Community-Based Environmental Monitoring (CBEM) for Meaningful Incorporation of Indigenous and Local Knowledge Within the Context of the Canadian Northern Corridor Program
Meaningful incorporation of Indigenous and local knowledge (ILK) in climate change mitigation and adaptation efforts is key to accelerating effective action plans. This study argues that community-based environmental monitoring (CBEM), if done properly, can be more effective in incorporating ILK than environmental impact and monitoring based only on Western science. The paper examines successful elements, benefits, challenges and limitations in the existing CBEM studies that incorporate ILK to recognize how to design comprehensive CBEM policy for large-scale infrastructure projects such as the Canadian Northern Corridor (CNC) concept.
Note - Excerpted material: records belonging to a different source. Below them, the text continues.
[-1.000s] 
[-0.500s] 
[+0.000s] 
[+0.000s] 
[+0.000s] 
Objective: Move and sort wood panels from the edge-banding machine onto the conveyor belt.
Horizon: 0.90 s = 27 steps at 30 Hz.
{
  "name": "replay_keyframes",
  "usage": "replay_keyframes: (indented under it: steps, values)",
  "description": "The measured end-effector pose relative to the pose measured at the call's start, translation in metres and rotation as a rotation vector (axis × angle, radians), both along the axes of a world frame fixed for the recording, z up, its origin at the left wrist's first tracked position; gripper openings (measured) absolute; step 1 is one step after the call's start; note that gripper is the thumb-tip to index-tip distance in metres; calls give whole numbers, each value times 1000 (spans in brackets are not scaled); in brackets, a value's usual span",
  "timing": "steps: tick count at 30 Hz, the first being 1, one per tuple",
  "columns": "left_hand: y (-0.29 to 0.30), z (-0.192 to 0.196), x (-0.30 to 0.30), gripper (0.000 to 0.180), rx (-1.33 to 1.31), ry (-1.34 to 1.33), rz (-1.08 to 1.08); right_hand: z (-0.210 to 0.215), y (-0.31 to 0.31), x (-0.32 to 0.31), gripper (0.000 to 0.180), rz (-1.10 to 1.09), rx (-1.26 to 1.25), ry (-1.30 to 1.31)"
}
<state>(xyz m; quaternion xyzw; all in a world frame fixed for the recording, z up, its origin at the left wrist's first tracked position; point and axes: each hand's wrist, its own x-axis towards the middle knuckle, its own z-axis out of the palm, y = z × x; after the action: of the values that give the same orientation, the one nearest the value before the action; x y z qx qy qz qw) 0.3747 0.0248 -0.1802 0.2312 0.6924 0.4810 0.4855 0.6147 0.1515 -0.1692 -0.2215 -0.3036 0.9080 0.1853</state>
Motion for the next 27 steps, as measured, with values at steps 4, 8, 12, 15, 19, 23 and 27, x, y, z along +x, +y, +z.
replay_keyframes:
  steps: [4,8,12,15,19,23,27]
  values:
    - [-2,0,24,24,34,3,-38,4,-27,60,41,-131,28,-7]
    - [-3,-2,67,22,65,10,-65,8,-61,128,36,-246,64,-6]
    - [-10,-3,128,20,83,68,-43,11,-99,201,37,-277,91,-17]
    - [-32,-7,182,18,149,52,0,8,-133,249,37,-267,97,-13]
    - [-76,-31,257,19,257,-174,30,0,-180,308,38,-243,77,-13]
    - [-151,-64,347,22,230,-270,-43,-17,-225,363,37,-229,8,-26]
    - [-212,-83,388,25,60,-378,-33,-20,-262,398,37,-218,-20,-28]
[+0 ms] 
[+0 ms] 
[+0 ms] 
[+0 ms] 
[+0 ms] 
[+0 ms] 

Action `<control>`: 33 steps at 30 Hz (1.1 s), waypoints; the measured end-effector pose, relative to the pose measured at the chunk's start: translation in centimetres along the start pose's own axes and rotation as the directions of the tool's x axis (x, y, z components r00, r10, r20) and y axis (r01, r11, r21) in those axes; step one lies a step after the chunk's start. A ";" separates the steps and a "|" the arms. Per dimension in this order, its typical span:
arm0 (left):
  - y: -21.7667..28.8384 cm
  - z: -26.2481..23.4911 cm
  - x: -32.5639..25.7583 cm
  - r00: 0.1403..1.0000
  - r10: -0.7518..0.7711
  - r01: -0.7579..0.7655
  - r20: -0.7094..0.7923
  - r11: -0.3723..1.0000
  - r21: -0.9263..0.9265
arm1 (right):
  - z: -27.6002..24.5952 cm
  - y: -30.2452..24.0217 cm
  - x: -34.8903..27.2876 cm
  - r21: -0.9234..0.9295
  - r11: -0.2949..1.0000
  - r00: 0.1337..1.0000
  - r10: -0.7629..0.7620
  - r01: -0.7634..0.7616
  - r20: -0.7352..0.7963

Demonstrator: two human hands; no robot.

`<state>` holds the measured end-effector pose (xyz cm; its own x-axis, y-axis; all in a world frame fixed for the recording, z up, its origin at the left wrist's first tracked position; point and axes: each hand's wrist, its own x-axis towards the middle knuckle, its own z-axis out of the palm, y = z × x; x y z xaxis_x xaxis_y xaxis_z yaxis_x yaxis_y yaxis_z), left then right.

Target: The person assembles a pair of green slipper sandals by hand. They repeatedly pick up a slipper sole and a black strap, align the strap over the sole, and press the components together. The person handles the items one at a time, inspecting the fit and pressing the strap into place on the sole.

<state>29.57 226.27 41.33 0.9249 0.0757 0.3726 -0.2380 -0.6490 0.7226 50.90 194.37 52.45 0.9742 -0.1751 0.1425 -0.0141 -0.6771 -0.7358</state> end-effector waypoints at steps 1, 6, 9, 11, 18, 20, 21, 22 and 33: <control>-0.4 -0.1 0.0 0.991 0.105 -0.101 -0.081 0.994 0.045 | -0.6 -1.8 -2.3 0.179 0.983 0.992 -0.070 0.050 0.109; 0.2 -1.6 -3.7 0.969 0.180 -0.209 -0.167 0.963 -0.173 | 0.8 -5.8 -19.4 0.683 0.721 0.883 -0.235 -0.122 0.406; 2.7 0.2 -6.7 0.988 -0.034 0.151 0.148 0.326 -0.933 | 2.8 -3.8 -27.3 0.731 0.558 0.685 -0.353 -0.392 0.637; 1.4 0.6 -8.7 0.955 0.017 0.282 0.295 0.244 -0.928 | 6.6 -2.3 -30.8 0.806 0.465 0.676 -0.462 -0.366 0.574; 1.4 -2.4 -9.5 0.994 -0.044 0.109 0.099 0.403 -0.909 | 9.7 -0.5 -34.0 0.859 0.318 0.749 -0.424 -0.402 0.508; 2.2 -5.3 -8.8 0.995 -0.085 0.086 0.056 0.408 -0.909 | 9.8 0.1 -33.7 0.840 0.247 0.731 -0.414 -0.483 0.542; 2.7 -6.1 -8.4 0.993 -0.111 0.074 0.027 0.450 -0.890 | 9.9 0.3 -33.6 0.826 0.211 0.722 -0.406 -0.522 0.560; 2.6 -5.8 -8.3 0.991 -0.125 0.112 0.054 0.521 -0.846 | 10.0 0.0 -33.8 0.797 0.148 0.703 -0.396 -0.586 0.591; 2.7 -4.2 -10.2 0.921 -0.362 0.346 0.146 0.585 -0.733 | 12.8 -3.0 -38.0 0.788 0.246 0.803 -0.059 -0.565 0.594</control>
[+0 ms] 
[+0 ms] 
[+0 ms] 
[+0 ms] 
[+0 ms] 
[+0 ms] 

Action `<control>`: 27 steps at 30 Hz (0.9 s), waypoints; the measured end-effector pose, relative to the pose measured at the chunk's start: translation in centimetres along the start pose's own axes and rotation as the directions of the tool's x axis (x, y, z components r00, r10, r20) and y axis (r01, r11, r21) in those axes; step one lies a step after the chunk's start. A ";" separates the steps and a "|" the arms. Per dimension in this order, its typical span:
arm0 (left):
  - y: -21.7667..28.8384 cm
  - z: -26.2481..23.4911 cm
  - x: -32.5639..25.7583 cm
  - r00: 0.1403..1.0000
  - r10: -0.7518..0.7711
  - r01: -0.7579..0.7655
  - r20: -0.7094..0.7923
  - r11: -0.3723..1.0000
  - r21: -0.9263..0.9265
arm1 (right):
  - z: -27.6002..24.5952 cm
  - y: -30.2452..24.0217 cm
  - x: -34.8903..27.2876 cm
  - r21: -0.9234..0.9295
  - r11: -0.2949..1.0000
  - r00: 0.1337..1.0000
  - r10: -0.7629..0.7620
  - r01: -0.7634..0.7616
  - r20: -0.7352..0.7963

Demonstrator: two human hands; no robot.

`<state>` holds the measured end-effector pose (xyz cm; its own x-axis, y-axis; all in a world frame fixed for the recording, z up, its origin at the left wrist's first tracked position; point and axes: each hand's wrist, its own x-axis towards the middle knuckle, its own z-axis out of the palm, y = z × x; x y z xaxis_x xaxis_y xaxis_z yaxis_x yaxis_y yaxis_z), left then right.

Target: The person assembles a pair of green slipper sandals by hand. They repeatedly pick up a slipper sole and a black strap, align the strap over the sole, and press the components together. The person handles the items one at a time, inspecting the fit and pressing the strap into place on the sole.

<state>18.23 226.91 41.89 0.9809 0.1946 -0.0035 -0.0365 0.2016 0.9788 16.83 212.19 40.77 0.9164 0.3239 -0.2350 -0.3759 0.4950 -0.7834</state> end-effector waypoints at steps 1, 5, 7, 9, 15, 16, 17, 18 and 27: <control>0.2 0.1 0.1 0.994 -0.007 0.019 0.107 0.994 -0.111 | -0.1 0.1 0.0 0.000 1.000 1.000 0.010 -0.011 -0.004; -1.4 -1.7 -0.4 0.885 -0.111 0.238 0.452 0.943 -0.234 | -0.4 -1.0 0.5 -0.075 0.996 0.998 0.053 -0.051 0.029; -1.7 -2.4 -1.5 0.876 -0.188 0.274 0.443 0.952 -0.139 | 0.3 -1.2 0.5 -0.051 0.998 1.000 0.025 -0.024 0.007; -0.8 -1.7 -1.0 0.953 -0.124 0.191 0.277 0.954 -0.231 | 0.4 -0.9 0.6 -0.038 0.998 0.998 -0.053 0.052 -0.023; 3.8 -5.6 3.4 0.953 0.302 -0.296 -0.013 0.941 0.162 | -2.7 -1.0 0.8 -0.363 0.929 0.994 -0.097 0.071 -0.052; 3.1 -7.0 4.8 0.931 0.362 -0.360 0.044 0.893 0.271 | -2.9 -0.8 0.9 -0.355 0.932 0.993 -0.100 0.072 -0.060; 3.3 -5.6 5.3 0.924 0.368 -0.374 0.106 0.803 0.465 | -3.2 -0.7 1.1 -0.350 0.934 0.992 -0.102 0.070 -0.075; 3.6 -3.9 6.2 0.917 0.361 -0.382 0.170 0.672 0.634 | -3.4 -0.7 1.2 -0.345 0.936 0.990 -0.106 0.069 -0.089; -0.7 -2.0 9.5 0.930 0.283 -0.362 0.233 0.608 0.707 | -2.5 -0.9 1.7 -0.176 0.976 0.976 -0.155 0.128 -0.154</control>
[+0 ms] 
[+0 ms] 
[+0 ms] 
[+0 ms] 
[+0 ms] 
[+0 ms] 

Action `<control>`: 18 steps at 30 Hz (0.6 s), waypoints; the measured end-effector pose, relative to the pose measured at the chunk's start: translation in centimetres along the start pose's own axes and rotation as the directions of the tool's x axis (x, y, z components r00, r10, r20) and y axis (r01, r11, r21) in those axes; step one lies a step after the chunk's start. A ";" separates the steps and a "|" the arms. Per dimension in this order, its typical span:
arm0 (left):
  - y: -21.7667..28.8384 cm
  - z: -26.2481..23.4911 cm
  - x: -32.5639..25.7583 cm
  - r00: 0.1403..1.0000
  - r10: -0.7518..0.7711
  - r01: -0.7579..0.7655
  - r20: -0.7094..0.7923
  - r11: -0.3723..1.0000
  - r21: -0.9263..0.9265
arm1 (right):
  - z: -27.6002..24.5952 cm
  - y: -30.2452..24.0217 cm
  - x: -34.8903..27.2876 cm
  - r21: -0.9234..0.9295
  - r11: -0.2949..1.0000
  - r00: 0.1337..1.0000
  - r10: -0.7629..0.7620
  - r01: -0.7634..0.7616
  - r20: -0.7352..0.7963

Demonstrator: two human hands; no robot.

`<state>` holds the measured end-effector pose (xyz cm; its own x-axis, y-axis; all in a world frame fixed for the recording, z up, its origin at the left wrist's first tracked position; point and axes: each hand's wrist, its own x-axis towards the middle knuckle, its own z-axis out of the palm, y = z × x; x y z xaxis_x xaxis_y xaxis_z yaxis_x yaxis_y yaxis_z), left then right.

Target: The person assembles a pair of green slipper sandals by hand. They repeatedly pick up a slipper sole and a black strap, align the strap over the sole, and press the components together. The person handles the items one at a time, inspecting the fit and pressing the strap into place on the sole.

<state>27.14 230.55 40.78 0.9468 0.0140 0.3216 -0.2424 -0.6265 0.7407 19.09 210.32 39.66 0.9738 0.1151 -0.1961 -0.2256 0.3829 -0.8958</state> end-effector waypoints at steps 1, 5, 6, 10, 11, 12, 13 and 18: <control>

Based on a proposed framework for CBEM implementation (CBEM-IF), the study examines three Canadian CBEM case studies: berry pollution monitoring (AB), water quality monitoring (AB, BC, NWT, NT, SK and YT) and caribou monitoring (QC and NL), to evaluate lessons learned and to inform future CNC policy development. This study illustrates how knowledge co-production provides more opportunities for actions in sustainable development and incorporates emotional and spiritual components that entail different conceptualizations of human-nature connectedness. CBEM facilitates the incorporation of ILK and science, engages community members in the monitoring process and produces research outcomes which stakeholders perceive as more legitimate and relevant. CBEM can be a powerful tool in land-use conflict resolution, and it represents an inexpensive approach to monitoring the Arctic and near-
North. Indigenous leadership, technology incorporation and equal partnership with communities, and availability of institutional guidelines were identified as required to enable the proper implementation of CBEM programs within the CNC. However, certain limitations of CBEM include lack of policy and guidelines; high reliance on volunteers; lack of standardized methods; focus on specific types of a landscape; general issues with TEK incorporation into science; and policy issues due to the incommensurability
of Western science and the ILK epistemologies. Such challenges can be generalized as technical, organizational, financial and environmental issues and can be addressed by applying successful elements from previous international and Canadian CBEM studies. The authors suggest a series of policy recommendations to enable the implementation of CBEM as a means for meaningful incorporation of ILK on sustainable development projects and the CNC.